--- GOAL OF THE EXERCISE ---
Find the word "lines" in the data. Return every line where it appears.

--- MATERIAL TO PROCESS ---
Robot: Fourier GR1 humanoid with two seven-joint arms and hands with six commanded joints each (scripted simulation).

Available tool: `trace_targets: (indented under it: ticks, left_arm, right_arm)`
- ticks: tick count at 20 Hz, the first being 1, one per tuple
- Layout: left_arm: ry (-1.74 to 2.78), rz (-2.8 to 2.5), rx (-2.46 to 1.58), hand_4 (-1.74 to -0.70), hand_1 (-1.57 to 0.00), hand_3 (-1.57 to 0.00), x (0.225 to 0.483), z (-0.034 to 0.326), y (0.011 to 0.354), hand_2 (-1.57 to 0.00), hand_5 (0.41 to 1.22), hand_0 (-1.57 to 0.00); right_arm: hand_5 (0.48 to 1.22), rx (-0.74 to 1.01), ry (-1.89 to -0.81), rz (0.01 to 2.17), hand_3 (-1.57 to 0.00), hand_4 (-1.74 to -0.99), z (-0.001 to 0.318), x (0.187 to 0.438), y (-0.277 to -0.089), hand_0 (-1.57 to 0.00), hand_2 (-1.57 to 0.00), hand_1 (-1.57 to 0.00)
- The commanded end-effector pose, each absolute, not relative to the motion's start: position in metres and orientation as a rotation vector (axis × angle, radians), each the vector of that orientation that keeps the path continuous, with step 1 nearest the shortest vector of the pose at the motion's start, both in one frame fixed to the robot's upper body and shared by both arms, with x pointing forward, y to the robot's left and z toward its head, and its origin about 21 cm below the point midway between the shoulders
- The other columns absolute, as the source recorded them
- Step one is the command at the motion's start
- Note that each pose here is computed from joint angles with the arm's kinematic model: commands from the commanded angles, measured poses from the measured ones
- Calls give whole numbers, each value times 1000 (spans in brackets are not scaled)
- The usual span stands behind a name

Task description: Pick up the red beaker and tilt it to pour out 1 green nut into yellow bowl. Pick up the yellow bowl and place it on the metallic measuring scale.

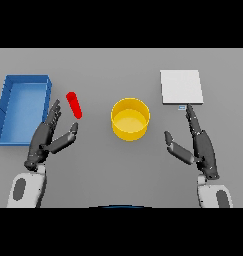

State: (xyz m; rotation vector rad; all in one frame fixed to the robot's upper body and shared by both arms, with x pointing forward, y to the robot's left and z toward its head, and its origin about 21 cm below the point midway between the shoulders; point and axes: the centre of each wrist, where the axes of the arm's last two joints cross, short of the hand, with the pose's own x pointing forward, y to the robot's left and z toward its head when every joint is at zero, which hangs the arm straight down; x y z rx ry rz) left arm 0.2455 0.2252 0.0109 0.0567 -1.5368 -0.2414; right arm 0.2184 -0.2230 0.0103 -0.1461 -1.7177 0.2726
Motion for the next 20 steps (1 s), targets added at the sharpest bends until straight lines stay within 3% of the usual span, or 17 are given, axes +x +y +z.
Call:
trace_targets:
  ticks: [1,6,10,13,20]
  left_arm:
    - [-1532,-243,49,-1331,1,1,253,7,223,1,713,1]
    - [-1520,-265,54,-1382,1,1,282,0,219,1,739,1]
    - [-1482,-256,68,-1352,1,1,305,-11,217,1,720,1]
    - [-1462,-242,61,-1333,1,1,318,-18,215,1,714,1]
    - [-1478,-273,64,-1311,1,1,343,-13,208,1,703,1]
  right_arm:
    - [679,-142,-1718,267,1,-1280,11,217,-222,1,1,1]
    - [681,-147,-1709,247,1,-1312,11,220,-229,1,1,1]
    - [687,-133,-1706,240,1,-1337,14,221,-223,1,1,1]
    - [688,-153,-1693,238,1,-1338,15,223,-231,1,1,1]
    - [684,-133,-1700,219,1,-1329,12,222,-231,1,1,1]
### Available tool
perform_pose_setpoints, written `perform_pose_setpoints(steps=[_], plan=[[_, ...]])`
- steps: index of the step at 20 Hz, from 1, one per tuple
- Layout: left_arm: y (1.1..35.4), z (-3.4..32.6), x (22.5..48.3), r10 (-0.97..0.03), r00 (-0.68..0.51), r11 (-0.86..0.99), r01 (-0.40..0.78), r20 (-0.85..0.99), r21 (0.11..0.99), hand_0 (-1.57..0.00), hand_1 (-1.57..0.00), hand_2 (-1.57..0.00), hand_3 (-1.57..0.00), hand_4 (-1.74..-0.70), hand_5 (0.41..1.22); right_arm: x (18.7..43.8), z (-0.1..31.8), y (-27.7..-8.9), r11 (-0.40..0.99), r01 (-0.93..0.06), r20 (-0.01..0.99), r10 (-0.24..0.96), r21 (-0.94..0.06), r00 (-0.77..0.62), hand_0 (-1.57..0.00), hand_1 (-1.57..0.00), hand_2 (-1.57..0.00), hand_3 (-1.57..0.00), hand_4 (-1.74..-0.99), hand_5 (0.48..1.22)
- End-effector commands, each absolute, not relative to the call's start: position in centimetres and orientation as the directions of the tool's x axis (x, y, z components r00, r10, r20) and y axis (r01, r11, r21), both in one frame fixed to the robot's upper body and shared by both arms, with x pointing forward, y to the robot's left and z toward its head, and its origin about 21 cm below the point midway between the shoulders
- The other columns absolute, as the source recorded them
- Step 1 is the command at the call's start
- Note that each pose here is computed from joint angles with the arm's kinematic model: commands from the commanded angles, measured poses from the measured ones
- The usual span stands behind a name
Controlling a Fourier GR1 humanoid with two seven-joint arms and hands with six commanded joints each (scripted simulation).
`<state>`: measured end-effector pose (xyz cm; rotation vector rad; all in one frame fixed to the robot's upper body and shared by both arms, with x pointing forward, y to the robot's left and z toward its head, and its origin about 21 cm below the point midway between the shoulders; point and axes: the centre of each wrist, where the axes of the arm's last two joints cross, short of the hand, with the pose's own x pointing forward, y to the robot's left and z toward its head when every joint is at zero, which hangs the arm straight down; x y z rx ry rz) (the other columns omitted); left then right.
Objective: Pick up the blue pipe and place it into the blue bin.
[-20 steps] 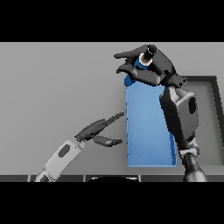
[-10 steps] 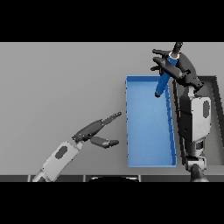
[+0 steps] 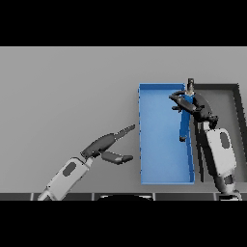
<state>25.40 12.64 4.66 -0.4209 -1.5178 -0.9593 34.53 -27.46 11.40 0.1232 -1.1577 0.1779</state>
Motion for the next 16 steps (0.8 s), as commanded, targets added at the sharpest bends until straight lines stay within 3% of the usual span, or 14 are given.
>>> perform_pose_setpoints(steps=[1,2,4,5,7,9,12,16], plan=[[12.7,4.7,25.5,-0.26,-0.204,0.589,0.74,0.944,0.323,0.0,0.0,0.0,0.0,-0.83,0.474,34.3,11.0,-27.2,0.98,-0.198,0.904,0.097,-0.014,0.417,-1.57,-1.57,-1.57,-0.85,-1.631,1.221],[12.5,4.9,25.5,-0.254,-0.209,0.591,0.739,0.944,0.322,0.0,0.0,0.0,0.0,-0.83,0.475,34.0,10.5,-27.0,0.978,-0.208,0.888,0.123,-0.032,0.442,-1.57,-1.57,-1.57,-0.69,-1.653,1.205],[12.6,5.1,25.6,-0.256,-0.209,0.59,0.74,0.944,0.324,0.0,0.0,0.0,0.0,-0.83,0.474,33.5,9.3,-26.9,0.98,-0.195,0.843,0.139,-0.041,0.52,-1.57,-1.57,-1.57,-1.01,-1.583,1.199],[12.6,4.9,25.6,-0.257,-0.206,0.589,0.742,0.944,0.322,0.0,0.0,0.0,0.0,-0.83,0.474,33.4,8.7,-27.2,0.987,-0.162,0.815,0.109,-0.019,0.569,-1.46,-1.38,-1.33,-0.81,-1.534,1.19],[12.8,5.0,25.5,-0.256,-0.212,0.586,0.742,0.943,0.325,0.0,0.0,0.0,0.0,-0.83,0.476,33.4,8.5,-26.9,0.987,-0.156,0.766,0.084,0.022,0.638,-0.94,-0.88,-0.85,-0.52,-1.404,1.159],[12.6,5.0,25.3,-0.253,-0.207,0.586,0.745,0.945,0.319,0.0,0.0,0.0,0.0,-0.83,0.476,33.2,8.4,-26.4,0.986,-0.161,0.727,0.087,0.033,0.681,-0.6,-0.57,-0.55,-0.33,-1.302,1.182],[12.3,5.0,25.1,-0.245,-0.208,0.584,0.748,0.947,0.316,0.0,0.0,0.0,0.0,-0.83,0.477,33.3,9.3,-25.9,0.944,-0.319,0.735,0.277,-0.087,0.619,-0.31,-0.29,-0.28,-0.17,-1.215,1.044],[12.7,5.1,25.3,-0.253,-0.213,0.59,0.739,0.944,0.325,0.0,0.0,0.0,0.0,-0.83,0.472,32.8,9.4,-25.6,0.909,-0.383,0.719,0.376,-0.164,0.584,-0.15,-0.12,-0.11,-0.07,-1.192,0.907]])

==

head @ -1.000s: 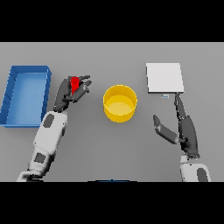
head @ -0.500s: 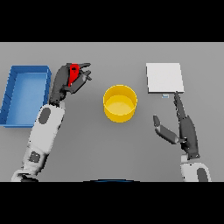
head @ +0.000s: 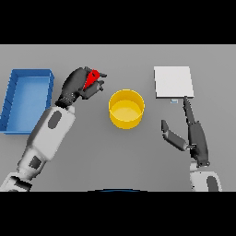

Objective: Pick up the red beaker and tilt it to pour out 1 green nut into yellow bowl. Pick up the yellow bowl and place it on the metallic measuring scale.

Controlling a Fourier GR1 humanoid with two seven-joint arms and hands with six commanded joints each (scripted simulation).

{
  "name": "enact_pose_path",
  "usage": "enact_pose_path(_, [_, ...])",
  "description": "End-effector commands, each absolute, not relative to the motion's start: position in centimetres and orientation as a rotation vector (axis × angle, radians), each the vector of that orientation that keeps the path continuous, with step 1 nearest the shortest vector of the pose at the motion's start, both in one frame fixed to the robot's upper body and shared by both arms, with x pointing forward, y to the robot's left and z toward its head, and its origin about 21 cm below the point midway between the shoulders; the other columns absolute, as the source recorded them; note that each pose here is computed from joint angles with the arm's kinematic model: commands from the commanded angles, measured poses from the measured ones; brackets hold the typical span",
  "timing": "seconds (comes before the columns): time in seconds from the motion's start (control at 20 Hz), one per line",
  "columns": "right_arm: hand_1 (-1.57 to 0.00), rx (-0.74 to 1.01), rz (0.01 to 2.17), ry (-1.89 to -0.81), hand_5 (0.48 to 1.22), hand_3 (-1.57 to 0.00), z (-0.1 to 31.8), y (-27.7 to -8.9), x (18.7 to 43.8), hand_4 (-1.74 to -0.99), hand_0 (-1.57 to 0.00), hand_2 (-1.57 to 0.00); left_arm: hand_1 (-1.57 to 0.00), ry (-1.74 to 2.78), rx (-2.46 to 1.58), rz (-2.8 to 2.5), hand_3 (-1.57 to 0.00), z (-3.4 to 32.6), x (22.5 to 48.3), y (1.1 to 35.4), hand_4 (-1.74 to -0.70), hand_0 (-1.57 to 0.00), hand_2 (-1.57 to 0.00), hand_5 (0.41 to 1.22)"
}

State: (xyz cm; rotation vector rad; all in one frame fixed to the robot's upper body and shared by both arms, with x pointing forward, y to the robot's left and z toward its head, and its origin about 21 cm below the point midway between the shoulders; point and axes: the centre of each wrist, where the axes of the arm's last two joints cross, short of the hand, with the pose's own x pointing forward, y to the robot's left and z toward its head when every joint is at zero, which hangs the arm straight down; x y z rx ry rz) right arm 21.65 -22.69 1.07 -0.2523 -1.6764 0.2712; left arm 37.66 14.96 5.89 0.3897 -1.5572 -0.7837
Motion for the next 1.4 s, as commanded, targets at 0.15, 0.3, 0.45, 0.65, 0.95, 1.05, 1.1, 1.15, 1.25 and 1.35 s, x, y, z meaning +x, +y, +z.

--- SOLUTION TO THIS PROBLEM ---
Motion for the next 20 steps (1 s), targets added at the sharpest bends until straight lines stay within 3% of the usual span, or 17 are given, axes +x +y +z.
Motion for the next 16 steps (0.8 s), as commanded, targets added at the sharpest bends until straight lines stay within 3% of the usual span, or 14 are given.

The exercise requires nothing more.